Bruxelas reiterou o pedido de libertação de todos os presos políticos e defendeu o regresso das organizações internacionais de direitos humanos à Nicarágua. A União Europeia voltou também a insistir na necessidade de um diálogo entre o Governo e a oposição, com especial enfoque na realização de reformas eleitorais que garantam um processo político credível e transparente.
Na declaração, a UE apelou às autoridades nicaraguenses para que realizem eleições conforme inicialmente previsto, assegurando que estas decorram de forma transparente, inclusiva e em conformidade com as normas internacionais. O bloco europeu considera que um processo eleitoral livre e justo é essencial para restaurar a confiança nas instituições e promover uma resolução pacífica da crise.

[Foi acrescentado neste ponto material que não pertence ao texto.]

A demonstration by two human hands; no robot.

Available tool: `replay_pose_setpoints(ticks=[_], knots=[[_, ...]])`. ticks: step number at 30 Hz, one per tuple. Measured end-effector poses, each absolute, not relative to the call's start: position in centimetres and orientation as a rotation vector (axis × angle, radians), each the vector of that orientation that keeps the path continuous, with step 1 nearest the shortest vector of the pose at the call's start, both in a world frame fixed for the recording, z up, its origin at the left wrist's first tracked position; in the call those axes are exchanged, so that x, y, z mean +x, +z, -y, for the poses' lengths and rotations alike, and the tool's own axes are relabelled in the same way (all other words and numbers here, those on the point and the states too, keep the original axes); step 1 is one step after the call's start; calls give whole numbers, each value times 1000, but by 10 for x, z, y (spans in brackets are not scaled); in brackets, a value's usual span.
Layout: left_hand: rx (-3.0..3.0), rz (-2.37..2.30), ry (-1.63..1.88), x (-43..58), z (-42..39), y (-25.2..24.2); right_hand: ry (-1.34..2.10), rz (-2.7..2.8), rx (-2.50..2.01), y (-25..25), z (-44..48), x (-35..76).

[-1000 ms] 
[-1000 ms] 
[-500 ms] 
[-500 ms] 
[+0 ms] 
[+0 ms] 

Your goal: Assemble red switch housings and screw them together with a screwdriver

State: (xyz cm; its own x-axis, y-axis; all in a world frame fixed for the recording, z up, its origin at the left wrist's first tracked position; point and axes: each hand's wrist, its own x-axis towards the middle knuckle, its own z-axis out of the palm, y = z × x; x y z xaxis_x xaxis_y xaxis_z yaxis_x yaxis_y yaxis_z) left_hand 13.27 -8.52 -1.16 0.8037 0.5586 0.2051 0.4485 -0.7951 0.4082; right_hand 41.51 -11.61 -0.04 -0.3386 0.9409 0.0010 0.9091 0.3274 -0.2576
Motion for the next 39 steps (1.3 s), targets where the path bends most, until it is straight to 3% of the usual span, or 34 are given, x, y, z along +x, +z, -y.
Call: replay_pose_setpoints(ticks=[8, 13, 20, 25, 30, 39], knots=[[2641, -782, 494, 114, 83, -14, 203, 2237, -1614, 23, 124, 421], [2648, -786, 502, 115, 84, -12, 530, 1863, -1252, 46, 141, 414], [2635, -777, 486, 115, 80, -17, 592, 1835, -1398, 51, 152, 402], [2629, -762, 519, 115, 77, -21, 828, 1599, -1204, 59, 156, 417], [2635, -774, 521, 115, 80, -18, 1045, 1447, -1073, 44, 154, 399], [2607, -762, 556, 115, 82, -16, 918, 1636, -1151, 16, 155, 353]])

A União Europeia reafirmou ainda o seu compromisso de continuar a apoiar o povo da Nicarágua na sua aspiração à democracia, ao respeito pelos direitos humanos e ao Estado de direito. Ao mesmo tempo, manifestou disponibilidade para manter o diálogo político com as autoridades nicaraguenses através dos canais diplomáticos adequados e em coordenação com os parceiros regionais, procurando contribuir para uma solução estável e duradoura para o país.